▶ [EXERCISE]:
Which lines hold the string "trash"? Copy each of them from the material below.

▶ [DATA BLOCK]:
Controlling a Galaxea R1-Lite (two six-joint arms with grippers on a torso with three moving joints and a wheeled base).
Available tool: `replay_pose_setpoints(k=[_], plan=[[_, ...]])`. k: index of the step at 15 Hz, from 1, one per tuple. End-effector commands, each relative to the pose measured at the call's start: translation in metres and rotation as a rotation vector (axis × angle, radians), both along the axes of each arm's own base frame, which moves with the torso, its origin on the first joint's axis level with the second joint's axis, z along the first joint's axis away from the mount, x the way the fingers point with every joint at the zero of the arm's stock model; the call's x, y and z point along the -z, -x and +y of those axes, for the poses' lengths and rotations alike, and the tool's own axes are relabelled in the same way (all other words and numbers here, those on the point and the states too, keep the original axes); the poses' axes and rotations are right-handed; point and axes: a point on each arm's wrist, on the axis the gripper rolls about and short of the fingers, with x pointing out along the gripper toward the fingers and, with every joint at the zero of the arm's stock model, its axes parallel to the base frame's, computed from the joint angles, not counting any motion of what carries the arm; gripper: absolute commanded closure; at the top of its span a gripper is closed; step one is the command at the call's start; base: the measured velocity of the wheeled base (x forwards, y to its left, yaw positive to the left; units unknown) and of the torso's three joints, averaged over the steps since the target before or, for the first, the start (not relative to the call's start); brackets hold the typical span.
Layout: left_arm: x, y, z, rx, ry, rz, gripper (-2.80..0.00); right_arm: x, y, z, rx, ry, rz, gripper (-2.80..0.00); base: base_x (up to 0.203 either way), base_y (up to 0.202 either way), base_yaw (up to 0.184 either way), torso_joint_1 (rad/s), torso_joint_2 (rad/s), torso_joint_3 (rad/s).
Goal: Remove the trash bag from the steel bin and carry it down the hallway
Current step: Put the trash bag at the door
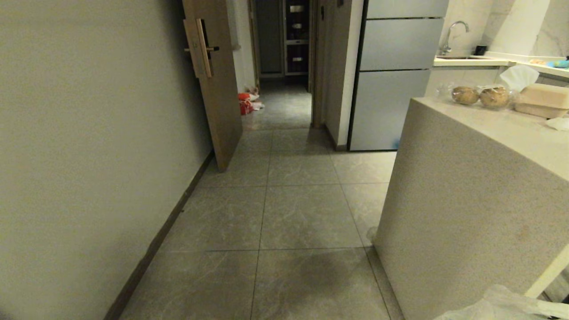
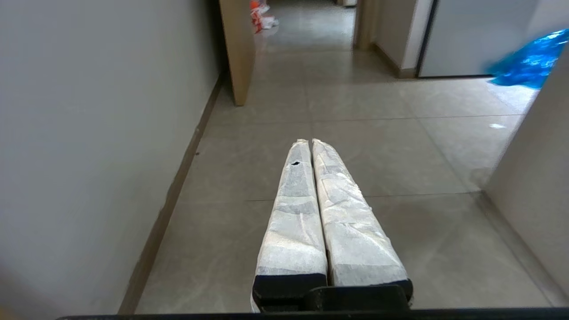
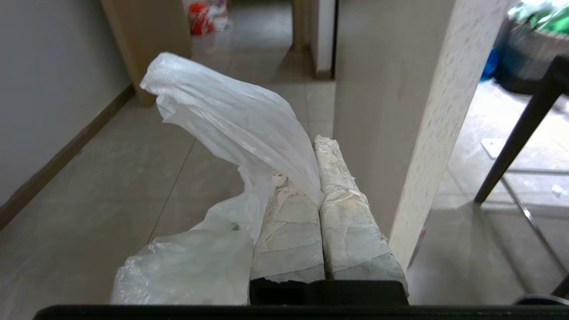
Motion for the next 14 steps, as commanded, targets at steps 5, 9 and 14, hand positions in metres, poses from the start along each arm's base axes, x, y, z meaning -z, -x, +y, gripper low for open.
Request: replay_pose_setpoints(k=[5,9,14], plan=[[0.0004,-0.0002,0.0000,0.000,0.002,0.003,0.00,0.0034,-0.0011,0.0000,-0.001,0.000,0.014,0.00,0.185,0.000,0.003,0.004,0.00,0.001],[0.0000,-0.0001,0.0000,0.000,0.001,0.002,0.00,0.0034,-0.0011,0.0000,-0.001,0.000,0.014,0.00,0.186,0.000,0.000,0.003,0.00,0.002],[0.0004,-0.0002,0.0000,0.000,0.001,0.003,0.00,0.0034,-0.0011,0.0000,-0.001,0.000,0.014,0.00,0.191,0.000,0.001,0.003,0.00,0.002]])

▶ [COMPLETED EXERCISE]:
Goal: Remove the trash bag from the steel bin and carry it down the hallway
Current step: Put the trash bag at the door

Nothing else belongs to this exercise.